TASK OBJECTIVE
Every line from the top of the material through the line holding "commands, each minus" should be copied exactly, and only those lines.

DATA SECTION
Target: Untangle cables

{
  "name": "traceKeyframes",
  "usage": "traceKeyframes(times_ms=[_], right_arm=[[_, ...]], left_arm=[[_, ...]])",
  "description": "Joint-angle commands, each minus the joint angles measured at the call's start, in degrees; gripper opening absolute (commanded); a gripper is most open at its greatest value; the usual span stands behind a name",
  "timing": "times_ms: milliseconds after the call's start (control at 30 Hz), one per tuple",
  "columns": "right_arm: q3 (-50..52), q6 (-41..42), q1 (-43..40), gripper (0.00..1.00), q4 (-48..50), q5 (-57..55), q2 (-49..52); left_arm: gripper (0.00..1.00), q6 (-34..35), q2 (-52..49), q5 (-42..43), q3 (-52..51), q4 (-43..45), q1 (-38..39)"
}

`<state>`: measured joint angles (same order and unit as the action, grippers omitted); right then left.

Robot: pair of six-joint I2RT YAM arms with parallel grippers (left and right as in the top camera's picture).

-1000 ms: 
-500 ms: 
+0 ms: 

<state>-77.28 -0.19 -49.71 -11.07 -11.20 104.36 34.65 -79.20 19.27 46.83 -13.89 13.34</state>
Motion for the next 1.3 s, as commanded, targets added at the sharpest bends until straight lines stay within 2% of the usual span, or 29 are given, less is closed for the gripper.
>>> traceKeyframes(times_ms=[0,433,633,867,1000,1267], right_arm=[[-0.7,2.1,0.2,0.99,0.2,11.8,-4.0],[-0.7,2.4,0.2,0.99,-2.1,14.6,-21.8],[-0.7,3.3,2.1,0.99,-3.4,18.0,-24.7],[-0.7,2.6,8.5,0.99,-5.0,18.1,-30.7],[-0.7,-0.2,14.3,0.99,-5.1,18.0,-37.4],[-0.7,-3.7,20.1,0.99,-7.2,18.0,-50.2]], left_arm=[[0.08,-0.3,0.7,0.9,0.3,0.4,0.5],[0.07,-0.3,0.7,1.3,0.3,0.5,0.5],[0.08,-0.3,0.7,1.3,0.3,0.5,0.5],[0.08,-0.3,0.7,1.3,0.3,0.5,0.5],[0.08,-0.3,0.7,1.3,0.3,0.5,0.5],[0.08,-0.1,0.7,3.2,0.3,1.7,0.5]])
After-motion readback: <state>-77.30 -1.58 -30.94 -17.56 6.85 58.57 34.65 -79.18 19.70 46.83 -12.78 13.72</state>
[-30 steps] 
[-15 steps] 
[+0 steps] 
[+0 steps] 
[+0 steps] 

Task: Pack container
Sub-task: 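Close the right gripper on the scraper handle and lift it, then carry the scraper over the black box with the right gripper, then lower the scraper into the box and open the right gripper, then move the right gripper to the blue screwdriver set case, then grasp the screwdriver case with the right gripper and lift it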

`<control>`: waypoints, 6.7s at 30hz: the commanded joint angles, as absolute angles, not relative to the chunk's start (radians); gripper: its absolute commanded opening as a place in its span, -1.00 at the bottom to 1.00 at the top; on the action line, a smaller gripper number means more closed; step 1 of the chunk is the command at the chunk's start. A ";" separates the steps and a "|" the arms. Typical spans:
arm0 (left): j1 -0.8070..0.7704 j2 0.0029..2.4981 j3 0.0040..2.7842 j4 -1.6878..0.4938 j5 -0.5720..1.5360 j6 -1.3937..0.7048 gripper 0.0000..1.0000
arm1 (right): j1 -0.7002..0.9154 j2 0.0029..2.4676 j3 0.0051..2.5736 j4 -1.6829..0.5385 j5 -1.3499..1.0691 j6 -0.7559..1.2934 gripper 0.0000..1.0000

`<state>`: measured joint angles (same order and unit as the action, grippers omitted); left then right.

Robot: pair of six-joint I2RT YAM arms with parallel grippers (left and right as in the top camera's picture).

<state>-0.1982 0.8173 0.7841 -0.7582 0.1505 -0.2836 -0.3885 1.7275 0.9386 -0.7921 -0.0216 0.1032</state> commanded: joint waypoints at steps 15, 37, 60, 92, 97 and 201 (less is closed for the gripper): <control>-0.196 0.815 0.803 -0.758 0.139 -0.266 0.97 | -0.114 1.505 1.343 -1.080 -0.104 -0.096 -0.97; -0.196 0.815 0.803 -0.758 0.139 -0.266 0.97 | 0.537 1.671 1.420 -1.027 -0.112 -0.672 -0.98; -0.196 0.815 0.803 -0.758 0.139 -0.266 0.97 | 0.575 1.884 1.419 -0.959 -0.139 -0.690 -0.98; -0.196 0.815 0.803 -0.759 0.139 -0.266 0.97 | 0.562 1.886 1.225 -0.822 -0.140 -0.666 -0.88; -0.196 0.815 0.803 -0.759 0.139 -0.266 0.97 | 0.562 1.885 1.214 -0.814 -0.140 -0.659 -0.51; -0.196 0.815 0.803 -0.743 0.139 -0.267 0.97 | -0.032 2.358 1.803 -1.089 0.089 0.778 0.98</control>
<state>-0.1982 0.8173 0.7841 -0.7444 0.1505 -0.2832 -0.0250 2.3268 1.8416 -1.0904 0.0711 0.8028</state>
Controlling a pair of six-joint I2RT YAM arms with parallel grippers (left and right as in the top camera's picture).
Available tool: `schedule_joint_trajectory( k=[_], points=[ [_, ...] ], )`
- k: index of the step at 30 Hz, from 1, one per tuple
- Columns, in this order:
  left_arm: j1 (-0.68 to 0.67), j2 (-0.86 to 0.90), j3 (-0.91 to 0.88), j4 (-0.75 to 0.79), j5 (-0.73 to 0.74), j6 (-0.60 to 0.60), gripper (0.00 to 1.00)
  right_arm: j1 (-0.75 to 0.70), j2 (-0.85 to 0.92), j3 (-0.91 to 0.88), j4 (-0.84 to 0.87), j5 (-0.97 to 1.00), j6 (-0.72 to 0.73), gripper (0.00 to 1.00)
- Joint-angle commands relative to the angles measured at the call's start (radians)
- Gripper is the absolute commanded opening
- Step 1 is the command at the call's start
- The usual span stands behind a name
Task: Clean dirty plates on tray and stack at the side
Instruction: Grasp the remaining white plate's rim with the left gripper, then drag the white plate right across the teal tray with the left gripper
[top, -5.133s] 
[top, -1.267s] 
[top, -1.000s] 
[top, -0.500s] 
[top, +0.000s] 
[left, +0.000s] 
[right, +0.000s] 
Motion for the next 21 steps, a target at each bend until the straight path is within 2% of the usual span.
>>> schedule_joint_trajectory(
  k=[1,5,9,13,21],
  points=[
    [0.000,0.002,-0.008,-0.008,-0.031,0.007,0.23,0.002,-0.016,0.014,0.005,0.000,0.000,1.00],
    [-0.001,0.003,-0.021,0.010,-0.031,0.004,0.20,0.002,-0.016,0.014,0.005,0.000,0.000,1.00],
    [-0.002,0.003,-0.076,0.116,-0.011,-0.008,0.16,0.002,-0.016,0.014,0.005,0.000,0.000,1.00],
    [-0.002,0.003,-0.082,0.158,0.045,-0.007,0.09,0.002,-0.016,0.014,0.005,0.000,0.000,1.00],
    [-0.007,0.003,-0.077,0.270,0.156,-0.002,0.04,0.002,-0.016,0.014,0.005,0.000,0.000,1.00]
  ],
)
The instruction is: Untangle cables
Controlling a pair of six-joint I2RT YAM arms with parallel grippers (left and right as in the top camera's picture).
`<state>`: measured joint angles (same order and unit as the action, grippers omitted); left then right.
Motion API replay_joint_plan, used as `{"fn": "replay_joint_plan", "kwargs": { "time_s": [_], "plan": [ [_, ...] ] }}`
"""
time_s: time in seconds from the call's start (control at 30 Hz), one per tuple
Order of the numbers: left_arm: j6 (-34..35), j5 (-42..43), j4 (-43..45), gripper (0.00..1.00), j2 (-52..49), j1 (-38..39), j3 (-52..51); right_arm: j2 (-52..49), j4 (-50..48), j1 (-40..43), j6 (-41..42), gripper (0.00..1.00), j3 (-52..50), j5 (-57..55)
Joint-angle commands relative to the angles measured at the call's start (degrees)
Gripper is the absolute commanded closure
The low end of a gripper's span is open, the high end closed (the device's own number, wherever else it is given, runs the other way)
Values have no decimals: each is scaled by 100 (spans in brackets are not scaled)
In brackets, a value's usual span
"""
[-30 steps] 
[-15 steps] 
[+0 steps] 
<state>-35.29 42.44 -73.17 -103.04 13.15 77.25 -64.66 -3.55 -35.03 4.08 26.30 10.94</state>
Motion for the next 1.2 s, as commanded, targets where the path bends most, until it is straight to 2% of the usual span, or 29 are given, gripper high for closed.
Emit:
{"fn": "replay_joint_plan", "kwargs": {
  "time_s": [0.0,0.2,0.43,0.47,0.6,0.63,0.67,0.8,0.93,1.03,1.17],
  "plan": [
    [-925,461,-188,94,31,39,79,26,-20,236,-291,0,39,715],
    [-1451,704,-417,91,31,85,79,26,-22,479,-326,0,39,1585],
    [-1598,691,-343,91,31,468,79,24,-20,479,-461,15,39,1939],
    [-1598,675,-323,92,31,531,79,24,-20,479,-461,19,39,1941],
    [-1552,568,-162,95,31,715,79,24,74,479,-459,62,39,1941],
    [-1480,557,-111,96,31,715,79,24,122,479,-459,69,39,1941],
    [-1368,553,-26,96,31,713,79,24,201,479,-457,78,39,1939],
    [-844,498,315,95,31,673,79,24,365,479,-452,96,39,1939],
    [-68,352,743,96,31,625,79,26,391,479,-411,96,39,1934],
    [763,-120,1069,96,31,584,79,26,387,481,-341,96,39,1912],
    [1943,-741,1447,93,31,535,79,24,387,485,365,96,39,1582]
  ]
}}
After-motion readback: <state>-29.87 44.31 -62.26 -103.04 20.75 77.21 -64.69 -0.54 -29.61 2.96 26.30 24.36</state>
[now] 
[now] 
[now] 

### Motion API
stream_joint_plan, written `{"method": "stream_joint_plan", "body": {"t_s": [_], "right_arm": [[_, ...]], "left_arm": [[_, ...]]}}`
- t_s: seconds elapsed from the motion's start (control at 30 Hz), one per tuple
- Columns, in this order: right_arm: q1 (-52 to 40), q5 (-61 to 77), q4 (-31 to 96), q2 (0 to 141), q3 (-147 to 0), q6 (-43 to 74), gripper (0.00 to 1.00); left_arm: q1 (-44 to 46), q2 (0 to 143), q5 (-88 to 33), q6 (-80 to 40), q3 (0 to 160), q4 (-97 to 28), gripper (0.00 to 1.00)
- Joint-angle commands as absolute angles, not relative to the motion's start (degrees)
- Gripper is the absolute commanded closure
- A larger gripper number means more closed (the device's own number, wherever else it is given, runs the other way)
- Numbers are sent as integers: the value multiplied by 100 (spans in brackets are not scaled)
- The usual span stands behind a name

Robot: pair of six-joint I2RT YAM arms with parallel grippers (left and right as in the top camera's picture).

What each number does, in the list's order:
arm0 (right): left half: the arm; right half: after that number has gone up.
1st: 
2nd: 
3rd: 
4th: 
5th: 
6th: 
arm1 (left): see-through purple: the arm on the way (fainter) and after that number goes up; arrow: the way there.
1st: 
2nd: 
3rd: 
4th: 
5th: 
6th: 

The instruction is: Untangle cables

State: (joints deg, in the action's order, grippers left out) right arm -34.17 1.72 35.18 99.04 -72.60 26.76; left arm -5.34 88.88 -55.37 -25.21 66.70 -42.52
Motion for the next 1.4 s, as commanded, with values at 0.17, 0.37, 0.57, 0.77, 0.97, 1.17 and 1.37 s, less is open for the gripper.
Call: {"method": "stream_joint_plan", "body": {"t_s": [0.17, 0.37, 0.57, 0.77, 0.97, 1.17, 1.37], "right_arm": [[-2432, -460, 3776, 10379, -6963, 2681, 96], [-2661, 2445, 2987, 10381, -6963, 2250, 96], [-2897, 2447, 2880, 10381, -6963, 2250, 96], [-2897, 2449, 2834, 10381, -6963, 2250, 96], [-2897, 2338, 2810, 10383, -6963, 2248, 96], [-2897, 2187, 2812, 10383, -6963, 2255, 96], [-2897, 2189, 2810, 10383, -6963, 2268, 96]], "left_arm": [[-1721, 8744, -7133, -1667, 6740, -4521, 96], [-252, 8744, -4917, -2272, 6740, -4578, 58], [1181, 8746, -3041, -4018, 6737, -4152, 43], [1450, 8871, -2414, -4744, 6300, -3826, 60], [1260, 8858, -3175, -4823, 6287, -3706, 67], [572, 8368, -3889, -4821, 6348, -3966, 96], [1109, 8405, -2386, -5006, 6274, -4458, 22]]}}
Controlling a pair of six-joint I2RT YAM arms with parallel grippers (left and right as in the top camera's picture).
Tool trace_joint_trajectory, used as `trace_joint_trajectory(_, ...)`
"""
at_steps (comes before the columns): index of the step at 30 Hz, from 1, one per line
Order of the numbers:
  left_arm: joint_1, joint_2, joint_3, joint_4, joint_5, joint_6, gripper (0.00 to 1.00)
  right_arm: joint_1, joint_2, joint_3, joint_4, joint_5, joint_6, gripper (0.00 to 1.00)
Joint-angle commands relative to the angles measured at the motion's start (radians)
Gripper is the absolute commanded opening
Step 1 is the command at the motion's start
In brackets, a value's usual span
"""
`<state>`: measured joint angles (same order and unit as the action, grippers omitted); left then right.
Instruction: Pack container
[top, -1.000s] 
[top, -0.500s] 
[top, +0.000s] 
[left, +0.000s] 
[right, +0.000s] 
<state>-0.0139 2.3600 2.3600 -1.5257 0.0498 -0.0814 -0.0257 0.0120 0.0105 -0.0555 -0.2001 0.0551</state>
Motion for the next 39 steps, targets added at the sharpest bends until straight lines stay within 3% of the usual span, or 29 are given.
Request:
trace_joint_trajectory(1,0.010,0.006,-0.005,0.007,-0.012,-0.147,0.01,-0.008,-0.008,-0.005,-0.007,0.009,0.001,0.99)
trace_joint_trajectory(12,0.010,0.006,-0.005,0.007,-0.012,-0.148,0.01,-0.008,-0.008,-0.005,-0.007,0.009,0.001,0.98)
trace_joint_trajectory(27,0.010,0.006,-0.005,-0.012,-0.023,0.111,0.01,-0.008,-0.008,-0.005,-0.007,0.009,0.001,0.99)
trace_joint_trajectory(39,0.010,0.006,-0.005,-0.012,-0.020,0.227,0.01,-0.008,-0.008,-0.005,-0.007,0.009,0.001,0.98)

EXERCISE ANSWER
Target: Untangle cables

{
  "name": "traceKeyframes",
  "usage": "traceKeyframes(times_ms=[_], right_arm=[[_, ...]], left_arm=[[_, ...]])",
  "description": "Joint-angle commands, each minus the joint angles measured at the call's start, in degrees; gripper opening absolute (commanded); a gripper is most open at its greatest value; the usual span stands behind a name",

The work on this exercise has been completed.